_The problem_
From the first line of the data below through the line holding "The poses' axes", output each line exactly and leave the pictures out.

▬▬▬▬▬▬▬▬▬▬

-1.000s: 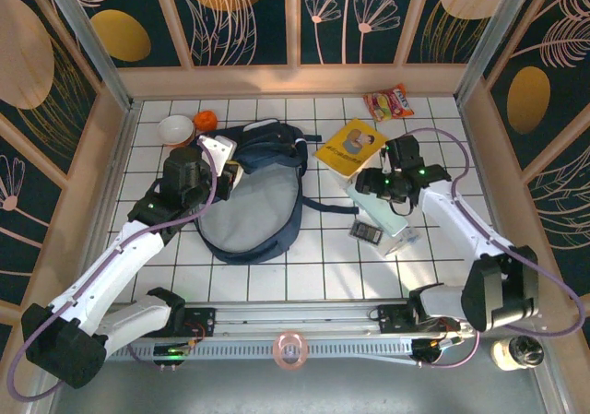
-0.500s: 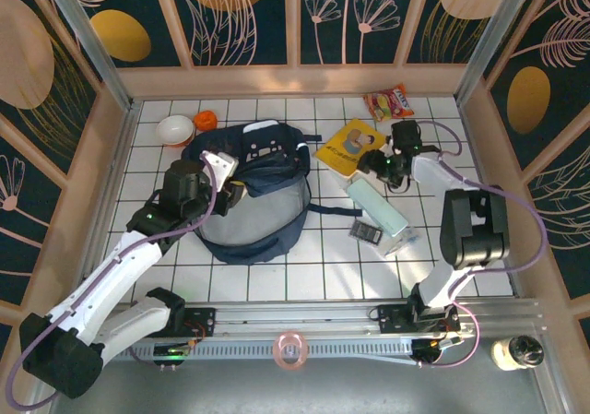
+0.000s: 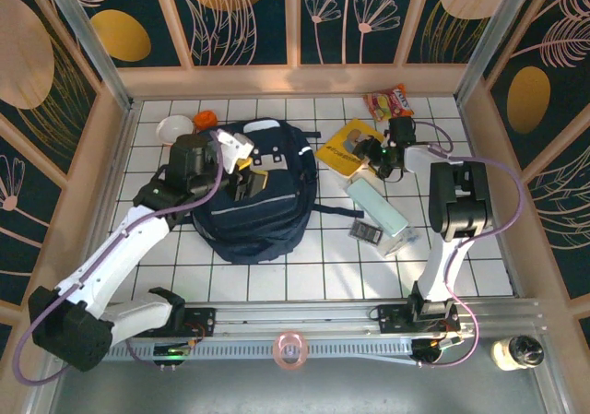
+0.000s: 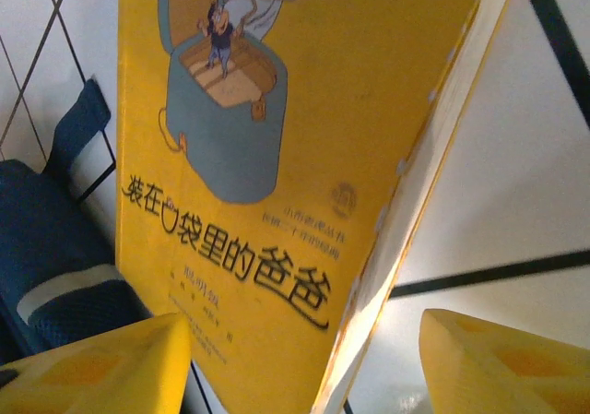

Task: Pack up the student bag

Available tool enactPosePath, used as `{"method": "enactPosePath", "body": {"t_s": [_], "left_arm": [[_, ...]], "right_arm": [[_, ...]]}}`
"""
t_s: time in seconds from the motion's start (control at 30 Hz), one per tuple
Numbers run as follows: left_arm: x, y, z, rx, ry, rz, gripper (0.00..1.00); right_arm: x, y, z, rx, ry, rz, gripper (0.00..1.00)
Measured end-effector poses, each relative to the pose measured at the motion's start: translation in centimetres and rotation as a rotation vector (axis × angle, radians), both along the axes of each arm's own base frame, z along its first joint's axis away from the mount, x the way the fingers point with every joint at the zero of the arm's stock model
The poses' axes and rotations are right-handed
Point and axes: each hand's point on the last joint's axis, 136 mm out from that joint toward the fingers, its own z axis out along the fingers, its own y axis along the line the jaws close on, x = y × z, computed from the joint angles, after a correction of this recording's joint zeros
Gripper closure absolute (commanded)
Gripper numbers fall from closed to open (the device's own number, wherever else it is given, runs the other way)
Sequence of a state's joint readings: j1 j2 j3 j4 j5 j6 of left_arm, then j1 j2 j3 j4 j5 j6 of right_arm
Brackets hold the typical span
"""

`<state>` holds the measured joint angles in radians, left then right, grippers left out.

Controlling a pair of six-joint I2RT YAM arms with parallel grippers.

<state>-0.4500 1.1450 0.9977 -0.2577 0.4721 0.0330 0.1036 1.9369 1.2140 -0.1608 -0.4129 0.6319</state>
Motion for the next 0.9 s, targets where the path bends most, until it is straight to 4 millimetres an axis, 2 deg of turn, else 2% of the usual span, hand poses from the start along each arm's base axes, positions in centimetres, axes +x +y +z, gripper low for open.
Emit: {"method": "enactPosePath", "body": {"t_s": [0.13,0.23,0.3,0.4,0.6,0.77,0.9], "left_arm": [[0.6,-0.8,1.8,-0.055,-0.011,-0.008,0.35],[3.2,-0.9,1.9,-0.055,0.016,0.072,0.40],[6.0,-1.5,1.4,-0.050,0.050,0.126,0.41],[10.1,-2.4,-0.5,-0.032,0.104,0.201,0.41],[16.9,-4.8,-5.0,0.025,0.167,0.296,0.42],[21.4,-8.7,-7.6,0.063,0.159,0.308,0.42],[23.9,-12.2,-10.2,0.094,0.164,0.301,0.43]], "right_arm": [[0.7,-0.3,-0.4,0.001,0.005,-0.009,0.42],[1.0,-0.2,-0.5,0.001,0.003,-0.008,0.47],[1.0,-0.2,-0.5,0.000,0.003,-0.007,0.50],[1.1,-0.2,-0.5,-0.002,-0.001,-0.004,0.54],[1.1,-0.4,-0.7,-0.004,0.005,-0.007,0.60],[1.0,-0.5,-1.1,-0.017,0.005,0.005,0.65],[1.0,-0.7,-1.4,-0.031,0.008,0.007,0.68]]}}
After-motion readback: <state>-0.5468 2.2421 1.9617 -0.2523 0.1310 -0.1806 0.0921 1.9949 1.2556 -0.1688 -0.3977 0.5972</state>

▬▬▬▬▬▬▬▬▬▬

_Written solution_
-1.000s: 
-0.500s: 
+0.000s: 
+0.000s: 

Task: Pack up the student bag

Available tool enactPosePath, used as `{"method": "enactPosePath", "body": {"t_s": [_], "left_arm": [[_, ...]], "right_arm": [[_, ...]]}}`
"""
t_s: time in seconds from the motion's start (control at 30 Hz), one per tuple
Numbers run as follows: left_arm: x, y, z, rx, ry, rz, gripper (0.00..1.00); right_arm: x, y, z, rx, ry, rz, gripper (0.00..1.00)
Measured end-effector poses, each relative to the pose measured at the motion's start: translation in centimetres and rotation as a rotation vector (axis × angle, radians), both along the axes of each arm's own base frame, z along its first joint's axis away from the mount, x the way the fingers point with every joint at the zero of the arm's stock model
The poses' axes and rotations are right-handed

That makes the output complete.